There are several situations where it would be helpful for an analyzer, or an analyzer assembly, to have the ability to suppress diagnostics reported by another analyzer or as a warning by the compiler. For example:
Such a "Diagnostic Filter" feature would likely run after analysis is complete, and be provided a list of reported diagnostics with the ability to suppress specific diagnostics. It would be helpful if the diagnostics were treated as suppressed in the Error List window, with the suppression source set to the name of the filter responsible for suppressing it.
This raises a lot of questions.
First of all, it seems that such an analyzer should not be able to suppress compiler errors. After all, a true compiler error (as opposed to a warning that got converted into an error by Treat Warnings as Errors) causes the compiler to not compile, and there is nothing an analyzer can do to change that.
Secondly, It seems to me that this should apply to all true errors, not only those reported by the compiler, but those reported by other analyzers as well.
Also, as in #12702, it seems that this would often be just a means to fight symptoms, instead of fighting the disease. If an analyzer reports an error incorrectly, the analyzer should be fixed, instead of creating a "workaround analyzer".
Finally, analyzers can already provide a code fix provider, and such a code fix provider can insert a #pragma warning disable xxxx. into the offending code, and they can provide a FixAllProvider. That seems to be a pretty good alternative to me. Moreover, it makes the decision to suppress certain diagnostics explicit, which I think is a good thing.
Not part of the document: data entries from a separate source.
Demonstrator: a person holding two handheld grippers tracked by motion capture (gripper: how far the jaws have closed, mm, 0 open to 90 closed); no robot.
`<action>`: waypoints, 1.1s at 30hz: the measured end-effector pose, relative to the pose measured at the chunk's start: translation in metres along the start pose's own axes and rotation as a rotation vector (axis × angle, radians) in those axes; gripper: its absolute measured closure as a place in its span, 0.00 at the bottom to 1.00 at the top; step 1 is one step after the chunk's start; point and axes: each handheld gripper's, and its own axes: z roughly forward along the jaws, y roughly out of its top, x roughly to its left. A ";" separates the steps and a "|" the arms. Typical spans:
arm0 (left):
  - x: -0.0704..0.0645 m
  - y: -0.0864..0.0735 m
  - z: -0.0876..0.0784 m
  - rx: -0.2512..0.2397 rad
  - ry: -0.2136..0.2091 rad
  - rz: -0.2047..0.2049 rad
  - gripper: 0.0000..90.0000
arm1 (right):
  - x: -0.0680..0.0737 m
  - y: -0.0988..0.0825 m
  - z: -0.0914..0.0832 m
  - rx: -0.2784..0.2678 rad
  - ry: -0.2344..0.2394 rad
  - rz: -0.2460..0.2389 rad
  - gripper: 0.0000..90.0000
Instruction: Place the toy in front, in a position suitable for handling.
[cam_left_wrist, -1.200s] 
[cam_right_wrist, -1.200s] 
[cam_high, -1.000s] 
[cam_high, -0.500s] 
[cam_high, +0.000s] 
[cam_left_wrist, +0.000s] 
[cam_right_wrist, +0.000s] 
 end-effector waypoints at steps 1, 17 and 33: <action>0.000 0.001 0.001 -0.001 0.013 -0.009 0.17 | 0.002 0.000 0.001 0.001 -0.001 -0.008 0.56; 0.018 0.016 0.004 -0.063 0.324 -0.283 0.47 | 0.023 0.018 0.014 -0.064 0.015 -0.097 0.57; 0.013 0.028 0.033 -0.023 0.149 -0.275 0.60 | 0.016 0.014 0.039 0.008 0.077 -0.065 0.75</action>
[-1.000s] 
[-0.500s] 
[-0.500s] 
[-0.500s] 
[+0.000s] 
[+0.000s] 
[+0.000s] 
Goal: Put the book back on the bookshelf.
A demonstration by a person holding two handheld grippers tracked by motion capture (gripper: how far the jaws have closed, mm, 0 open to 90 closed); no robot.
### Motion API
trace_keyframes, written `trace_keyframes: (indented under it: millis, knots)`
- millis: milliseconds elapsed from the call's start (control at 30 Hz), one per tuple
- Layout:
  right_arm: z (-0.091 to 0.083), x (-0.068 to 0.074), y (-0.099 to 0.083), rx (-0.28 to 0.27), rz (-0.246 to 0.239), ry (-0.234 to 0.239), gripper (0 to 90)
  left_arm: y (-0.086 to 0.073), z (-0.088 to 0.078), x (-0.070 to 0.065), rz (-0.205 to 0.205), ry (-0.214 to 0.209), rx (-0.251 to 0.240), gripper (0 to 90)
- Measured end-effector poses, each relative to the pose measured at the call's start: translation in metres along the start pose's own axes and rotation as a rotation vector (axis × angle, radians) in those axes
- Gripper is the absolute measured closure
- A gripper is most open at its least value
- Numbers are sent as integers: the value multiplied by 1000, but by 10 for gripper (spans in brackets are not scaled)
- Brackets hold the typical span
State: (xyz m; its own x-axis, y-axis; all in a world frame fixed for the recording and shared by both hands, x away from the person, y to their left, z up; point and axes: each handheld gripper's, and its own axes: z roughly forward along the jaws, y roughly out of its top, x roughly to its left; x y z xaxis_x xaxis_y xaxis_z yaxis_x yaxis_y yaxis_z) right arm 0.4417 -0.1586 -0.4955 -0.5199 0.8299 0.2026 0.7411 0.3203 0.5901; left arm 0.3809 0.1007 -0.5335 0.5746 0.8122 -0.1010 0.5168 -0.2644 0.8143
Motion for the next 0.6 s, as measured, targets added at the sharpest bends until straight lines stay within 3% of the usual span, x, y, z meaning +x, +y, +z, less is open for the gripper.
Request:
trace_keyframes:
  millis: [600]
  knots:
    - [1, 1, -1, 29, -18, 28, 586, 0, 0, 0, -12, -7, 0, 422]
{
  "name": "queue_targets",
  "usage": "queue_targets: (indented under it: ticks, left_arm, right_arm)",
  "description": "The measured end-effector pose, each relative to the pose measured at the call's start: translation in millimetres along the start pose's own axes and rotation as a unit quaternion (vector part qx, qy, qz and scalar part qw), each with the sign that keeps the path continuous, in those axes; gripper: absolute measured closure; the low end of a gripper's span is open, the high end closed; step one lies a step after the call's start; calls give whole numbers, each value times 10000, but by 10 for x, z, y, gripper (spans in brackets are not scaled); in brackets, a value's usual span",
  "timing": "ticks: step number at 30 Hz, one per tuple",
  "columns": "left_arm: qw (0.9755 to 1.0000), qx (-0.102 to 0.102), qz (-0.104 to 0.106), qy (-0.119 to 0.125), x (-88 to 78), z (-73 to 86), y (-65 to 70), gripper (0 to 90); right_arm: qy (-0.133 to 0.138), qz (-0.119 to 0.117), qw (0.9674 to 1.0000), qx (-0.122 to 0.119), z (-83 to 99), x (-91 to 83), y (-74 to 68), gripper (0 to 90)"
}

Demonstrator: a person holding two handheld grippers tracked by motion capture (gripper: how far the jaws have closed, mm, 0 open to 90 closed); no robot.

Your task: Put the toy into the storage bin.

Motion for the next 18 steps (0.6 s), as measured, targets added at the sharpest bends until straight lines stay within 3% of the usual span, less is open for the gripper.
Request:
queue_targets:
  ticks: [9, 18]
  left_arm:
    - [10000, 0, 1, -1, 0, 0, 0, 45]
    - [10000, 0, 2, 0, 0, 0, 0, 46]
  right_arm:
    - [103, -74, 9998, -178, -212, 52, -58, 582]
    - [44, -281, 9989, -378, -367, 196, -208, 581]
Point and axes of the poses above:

Indeed, the proposed feature would suppress implicitly. If the feature is a way to fight the symptoms of incorrect analyzers, what if a diagnostic suppressing analyzer has itself a bug, and suppresses diagnostics that shouldn't be suppressed? I'm sure we wouldn't want yet another level of workaround analyzers that can "unsuppress" those. With a code fix provider on the other hand, that problem doesn't exist, as you can just not apply the code fix or delete the generated @pragma.
The proposal feels like a very big gun to kill a very small fly. Note that this is not a "people might shoot themselves in the foot" argument, as I don't believe in such arguments. I'm just referring to the assumed cost to build it, compared to the net benefit.
@KrisVandermotten thanks for taking the time to write up all those thoughts! It's some great feedback. :smile:
First of all, it seems that such an analyzer should not be able to suppress compiler errors.
This is correct. A compiler error means it is impossible to proceed under the required semantics of the language. A compiler warning means it is possible to proceed, though the result may not be what the programmer originally intended.
Secondly, It seems to me that this should apply to all true errors, not only those reported by the compiler, but those reported by other analyzers as well.
This is not correct. One important use case of this feature is enabling users to increase the severity of a warning to being an error by using the new feature to filter out cases that might otherwise prevent them from doing so.
Also, as in #12702, it seems that this would often be just a means to fight symptoms, instead of fighting the disease.
Sometimes there are other situations at play. For example, one might encounter one "rare" situation where analyzer A from person X conflicts with analyzer B from person Y. Person X claims the solution is removing B, while Person Y claims the solution is removing analyzer A. Neither has interest in taking on the responsibility of maintaining compatibility with unrelated software, yet you now have a potential solution if both X and Y (and more specifically, A and B) are otherwise meaningful for your application.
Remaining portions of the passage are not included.